世界の果てでは雨が止む

73:運命

「竜王随風、人魔を裁斬せよ! サイクロン!」
「きゃあっ!?」
 風の精霊たるシルフを配下にもつその力は人が相手取るレベルじゃない。突風がレイアの身体を軽々と吹き飛ばす。

「アルヴィン!」
「おうっ!」
「「ストロングバレット!!」」
「ぬるい!」
 指を揺らしただけで風が巻き起こり、弾丸を全て弾き飛ばす。椅子から立つこともなく、マクスウェルはただ淡々と私たちの攻撃をいなしていた。

「だああああっ!!」
『いっけえー、ジュード〜!』
「鳳墜拳!」
「援護しますよジュードさん! マーシーワルツ!」
 勢いよくジャンプしたジュードは炎を纏って落ちてくる。その隙間にローエンが剣先を入れようとしているのを視認して、私はエリーゼと共鳴する。
「蒼き引力の覇者よ! 旋渦となりて厄災を退けよ!」
「薙ぎ払え葬送の鎌、名は煉獄!」
「「血のように紅い薔薇よ咲け! ――ブラッディローズ!!」」
「くう……っ!」
『やったの!?』
 三つの攻撃がぴたりのタイミングでマクスウェルを吹き飛ばす。散った薔薇の花びらは、水面に落ちる前にふわりと消えた。

「……いーや、まだみてえだぜ」
 アルヴィンの銃からからんと薬莢が落ちる。煙の向こう、ゆらゆらと身体を揺らしながらマクスウェルが立ち上がっていた。
「愚か者め。何度やっても結果は同じだと解らんのか!」
「違う! 愚かなのはあなたの方だ。ミラの……人の心が解らない愚か者だ!」
「言わせておけば……! 貴様たちには付き合っておれん。これで終わりにしてやる。――廻り踊れ地水火風!」
 マクスウェルがいつぞやのミラのように魔法陣を描く。四色の光はマナを放出し、マクスウェルの周囲に渦を巻き始める。

「これは……四大精霊!?」
「生ずるが如く、滅するが如く、真央に集いて我が鉄槌となれ! エレメンタルメテオ!」
 天空に描かれた魔法陣から次々に巨大な球体が落ちてくる。その一つ一つが四大と同等の力を持っていた。全てを避け切ることなんて出来ず、私たちは必死に走り回る。
 せめて水の球体だけでも吸収出来れば。落ちてくる水色の球体に飛び込む。思ったとおり、それはウンディーネの力そのものだった。
「――っ、レイア!」
「任せて! 活力満ちよ!」
「「エールシャワー!!」」
「何……っ!?」
 ぱん、と光が弾けて傷が治っていく。本調子とはいかないが、ないよりはマシだ。

「まだまだ! 僕は最後まで自分の信念に従って行動する。誰にも邪魔なんてさせるものか! 僕たちは、あなたに負けない!」
「戯れ言を! 集え四大精霊――!!」
 マクスウェルの周囲にまた四色の光が集まった。けれど、今度のものはさっきと違う気がした。

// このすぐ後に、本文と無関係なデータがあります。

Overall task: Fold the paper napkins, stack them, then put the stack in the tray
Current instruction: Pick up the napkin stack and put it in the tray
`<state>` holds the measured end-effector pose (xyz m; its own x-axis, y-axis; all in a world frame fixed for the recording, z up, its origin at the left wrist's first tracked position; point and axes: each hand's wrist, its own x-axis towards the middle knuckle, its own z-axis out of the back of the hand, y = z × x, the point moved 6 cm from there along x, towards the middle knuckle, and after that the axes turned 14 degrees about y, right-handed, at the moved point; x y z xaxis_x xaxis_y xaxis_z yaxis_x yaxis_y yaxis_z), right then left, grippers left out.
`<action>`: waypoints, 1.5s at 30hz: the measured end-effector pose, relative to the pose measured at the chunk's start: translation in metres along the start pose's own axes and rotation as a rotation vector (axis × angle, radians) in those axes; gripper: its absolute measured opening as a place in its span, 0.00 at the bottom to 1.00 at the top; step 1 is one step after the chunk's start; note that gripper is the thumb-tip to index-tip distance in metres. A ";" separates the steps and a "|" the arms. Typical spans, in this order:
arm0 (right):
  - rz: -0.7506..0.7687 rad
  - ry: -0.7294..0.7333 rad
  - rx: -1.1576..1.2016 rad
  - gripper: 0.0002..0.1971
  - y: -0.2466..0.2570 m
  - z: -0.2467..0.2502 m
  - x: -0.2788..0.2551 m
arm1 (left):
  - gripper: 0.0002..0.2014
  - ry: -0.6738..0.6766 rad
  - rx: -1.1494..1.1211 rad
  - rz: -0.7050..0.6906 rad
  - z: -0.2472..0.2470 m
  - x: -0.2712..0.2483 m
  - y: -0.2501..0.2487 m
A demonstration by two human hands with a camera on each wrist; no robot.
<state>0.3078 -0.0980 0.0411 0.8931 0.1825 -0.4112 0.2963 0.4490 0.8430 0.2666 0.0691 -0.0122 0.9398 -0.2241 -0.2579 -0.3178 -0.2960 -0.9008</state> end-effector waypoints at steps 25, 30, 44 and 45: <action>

「何度やっても同じことよ! ――エレメンタルメテオ! お前の命運は尽きた! もう終わったのだ!」
「――何が終わったって言うんだ」
 真っ向から立ち向かうジュードの目がマクスウェルを睨みつける。そんな彼の行動が理解出来ないのだろう。マクスウェルはどこか怯えているようにも見えた。


 球体が近付いてくる。やっぱり、何かが違う。どこか別のところに意識を飛ばしているような、そんな感じがした。
「っ、ウンディーネ! 契約者の名の下に伝える! 私は――私たちはここにいる! あなたのこともミラのことも救うつもりで私たちはここまで来た!」
 ぴくん、と。水の球体が一度だけ止まったように見えた。

 水面を蹴ってジュードが飛ぶ。その身体は四色の光を避け、完全に緩んでいたマクスウェルの盾にヒビを入れた。
「終わったりなんかするものか……! そんなの、あなたが決めることじゃない!」
「バカものめ! 今のお前たちは立っているのがやっとではないか。もう私に抗う力などない!」
「あるよ! 僕は――僕たちは知ってる!」

 ぱりん。軽い音がしてマクスウェルを守っていた盾が割れた。一瞬でもマクスウェルの意識が逸れたからだろうか。――繋がった。
……!』
「! こっちだよ、ウンディーネ!」

 ぱりん。今度の音は、空間が割れた音だ。水面が揺れる。そして割れ目から、一人の女性が落ちて来た。